===== Listed entries

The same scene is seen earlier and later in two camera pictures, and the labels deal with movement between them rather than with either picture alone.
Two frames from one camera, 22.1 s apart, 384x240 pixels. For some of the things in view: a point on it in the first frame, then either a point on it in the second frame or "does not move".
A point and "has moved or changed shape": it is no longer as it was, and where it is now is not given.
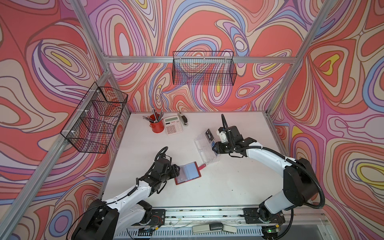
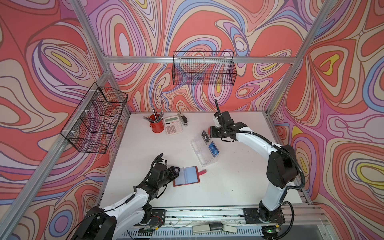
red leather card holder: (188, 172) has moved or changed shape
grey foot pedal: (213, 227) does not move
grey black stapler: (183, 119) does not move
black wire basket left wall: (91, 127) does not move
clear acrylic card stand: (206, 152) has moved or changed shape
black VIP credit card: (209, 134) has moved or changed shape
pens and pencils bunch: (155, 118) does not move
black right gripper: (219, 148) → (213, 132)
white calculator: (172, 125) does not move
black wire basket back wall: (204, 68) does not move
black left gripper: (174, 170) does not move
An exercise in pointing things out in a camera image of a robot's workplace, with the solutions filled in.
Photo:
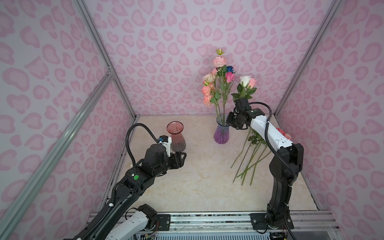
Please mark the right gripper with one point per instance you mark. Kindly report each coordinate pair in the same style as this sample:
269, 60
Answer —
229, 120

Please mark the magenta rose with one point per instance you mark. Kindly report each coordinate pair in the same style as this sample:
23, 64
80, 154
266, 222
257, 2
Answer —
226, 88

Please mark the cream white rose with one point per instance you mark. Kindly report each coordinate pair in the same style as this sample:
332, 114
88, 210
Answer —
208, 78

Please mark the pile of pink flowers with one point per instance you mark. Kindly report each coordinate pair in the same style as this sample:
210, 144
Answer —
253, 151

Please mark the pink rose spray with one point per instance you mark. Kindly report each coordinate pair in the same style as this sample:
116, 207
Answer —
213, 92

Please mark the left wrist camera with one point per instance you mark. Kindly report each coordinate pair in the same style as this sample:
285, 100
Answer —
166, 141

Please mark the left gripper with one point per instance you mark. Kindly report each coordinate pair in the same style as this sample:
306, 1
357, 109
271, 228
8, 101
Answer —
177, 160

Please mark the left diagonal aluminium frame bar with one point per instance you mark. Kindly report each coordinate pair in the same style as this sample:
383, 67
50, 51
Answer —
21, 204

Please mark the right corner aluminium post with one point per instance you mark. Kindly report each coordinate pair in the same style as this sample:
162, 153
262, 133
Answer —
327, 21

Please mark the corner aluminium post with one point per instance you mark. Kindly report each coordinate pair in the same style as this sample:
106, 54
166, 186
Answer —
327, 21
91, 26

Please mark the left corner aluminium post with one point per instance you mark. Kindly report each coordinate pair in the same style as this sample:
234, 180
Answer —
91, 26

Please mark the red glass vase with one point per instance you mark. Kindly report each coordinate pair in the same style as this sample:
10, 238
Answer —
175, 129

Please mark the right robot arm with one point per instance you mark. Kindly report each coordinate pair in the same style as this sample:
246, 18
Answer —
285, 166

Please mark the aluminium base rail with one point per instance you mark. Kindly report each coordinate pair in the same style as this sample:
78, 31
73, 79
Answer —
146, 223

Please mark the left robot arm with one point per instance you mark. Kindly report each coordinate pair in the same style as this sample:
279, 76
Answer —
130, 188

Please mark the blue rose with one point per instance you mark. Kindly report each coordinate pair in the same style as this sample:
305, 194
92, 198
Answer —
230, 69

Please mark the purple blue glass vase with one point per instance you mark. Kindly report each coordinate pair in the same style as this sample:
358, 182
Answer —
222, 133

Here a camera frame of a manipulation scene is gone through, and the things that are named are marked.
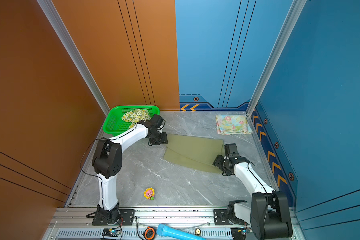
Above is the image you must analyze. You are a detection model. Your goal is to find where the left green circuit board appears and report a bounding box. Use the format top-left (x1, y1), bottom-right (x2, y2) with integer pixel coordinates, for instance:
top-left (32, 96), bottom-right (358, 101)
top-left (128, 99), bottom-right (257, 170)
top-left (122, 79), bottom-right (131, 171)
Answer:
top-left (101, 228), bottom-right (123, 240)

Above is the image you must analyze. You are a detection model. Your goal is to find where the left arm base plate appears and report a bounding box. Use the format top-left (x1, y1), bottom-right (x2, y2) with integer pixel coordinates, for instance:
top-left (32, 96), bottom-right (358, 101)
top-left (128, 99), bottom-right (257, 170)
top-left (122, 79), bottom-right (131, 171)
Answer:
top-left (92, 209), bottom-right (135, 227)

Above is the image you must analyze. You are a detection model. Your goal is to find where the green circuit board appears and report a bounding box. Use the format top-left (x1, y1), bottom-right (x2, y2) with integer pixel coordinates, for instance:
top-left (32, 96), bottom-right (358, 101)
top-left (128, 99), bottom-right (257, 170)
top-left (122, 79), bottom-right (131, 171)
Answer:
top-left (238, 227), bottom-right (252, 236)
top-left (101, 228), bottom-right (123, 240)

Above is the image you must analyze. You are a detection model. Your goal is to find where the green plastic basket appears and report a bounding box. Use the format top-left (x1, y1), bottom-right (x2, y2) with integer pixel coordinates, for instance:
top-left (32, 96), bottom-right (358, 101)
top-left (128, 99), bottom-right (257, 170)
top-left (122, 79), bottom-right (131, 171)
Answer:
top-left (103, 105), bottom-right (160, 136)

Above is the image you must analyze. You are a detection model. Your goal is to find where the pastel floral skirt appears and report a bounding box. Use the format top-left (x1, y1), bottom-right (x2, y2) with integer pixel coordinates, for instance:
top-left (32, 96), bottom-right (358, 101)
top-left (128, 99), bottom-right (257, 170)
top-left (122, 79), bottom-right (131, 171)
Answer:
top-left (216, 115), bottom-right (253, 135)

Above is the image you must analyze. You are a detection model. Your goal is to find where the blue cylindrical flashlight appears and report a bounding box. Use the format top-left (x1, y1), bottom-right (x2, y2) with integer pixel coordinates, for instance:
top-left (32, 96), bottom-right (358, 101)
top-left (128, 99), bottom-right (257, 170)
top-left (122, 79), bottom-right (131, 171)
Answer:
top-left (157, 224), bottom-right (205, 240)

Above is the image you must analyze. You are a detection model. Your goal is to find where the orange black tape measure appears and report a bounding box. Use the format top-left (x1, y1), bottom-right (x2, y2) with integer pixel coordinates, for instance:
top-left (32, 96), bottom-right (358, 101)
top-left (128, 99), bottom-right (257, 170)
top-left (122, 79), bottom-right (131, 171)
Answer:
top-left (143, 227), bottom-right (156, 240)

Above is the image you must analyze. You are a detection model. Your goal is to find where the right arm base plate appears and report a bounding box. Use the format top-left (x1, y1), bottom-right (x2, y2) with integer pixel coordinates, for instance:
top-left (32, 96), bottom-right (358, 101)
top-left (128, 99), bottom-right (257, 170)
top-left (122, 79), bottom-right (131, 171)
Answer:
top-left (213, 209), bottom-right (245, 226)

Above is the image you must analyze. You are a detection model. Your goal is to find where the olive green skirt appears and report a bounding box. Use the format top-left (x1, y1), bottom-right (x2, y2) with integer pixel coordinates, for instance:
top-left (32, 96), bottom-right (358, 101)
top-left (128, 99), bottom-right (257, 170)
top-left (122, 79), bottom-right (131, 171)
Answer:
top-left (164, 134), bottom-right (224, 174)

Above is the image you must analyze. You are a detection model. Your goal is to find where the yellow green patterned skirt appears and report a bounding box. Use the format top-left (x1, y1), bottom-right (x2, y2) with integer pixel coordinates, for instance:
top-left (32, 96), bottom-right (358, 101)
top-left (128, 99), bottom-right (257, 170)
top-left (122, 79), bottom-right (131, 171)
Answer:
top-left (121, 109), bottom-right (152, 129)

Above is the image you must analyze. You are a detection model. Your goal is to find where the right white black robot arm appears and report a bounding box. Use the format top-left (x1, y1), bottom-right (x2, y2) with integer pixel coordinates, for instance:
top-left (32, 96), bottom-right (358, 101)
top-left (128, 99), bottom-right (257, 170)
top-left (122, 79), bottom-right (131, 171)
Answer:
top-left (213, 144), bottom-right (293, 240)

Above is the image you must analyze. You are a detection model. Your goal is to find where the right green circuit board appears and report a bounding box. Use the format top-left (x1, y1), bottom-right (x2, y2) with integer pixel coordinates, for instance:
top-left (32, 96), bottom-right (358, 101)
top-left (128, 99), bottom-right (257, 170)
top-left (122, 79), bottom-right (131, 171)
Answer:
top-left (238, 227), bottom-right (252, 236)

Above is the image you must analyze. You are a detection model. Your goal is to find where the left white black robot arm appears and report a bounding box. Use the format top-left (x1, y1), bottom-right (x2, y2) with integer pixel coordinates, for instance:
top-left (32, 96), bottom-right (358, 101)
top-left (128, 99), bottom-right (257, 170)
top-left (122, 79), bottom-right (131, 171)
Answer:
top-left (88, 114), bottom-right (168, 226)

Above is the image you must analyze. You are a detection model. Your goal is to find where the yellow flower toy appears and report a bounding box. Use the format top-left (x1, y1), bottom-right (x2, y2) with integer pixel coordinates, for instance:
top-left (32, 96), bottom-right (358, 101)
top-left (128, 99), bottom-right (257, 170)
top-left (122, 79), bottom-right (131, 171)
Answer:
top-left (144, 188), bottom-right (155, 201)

==========
===== Listed entries

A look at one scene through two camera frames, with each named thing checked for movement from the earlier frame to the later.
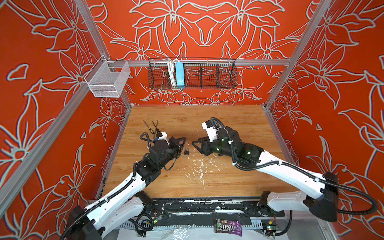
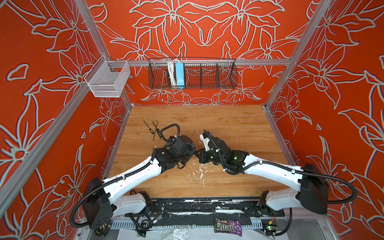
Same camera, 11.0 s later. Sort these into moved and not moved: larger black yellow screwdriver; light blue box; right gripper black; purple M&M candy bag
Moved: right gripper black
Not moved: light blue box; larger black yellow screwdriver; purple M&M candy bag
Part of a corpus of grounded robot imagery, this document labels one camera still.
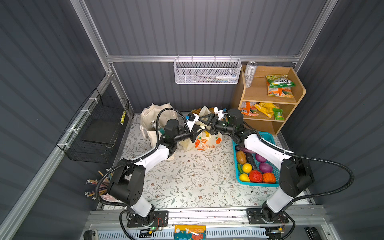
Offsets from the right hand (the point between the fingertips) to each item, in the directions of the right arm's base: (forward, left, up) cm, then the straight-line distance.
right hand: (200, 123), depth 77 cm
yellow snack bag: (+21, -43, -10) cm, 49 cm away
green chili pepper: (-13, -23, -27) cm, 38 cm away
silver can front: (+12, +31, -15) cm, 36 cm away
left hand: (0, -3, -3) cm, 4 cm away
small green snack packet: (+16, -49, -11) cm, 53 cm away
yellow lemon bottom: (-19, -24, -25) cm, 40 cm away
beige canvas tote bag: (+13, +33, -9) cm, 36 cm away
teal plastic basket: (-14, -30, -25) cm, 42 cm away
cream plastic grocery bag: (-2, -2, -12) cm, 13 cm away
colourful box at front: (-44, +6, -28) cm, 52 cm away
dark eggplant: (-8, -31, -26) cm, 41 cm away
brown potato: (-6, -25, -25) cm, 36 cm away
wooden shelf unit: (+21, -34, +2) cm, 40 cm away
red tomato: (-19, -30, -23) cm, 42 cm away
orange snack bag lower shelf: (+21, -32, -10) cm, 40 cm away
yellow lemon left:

==========
===== Listed entries

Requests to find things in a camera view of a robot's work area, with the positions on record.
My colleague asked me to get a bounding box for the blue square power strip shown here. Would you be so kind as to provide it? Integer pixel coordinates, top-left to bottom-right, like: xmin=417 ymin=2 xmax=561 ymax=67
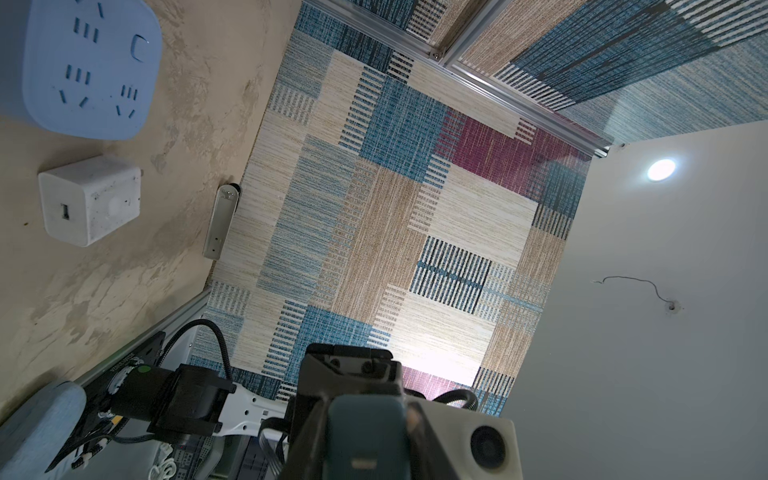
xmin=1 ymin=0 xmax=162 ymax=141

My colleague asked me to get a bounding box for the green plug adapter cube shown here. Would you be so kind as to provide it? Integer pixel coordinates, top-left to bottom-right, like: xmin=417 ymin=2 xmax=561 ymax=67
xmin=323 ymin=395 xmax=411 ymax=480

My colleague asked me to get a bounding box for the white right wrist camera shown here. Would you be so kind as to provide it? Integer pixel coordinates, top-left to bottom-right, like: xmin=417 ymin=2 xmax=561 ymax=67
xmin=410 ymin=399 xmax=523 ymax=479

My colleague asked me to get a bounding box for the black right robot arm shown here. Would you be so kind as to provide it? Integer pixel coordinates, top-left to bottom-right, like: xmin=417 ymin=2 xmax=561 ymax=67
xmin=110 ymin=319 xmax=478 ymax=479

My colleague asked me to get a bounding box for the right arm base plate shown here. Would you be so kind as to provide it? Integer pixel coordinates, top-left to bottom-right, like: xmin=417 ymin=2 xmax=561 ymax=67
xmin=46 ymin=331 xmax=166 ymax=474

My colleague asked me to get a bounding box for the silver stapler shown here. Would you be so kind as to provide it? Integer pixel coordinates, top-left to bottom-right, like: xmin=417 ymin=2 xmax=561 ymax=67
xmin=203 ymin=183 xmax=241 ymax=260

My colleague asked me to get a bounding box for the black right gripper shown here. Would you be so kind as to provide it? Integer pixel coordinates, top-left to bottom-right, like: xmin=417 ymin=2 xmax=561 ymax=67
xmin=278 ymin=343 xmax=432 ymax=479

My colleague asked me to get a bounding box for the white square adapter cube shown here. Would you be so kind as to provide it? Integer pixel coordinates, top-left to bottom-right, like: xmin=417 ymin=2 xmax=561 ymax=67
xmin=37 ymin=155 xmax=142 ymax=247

==========

[Task requirements] Look above for the line with "The same scene" and the line with "Please mark the magenta", then restate exactly those two lines and all lines between them, with no pictures.

[Exercise answer]
The same scene is seen earlier and later in two camera pictures, and the labels deal with movement between them rather than with either picture alone.
Two frames from one camera, 22.1 s apart, 384x240 pixels. For some of the things in view: a point on it in the first frame, then either a point on it in the second frame or "does not move".
A point and "has moved or changed shape": it is no longer as it was, and where it is now is not given.
red leather card holder: (188, 172) has moved or changed shape
grey foot pedal: (213, 227) does not move
grey black stapler: (183, 119) does not move
black wire basket left wall: (91, 127) does not move
clear acrylic card stand: (206, 152) has moved or changed shape
black VIP credit card: (209, 134) has moved or changed shape
pens and pencils bunch: (155, 118) does not move
black right gripper: (219, 148) → (213, 132)
white calculator: (172, 125) does not move
black wire basket back wall: (204, 68) does not move
black left gripper: (174, 170) does not move
An exercise in pointing things out in a camera image of a robot's workplace, with the solutions filled in.
Photo:
Please mark the right gripper with one point per instance you mark. Kindly report each coordinate pair in the same style as this sample:
269, 60
Answer —
229, 120

Please mark the magenta rose with one point per instance you mark. Kindly report each coordinate pair in the same style as this sample:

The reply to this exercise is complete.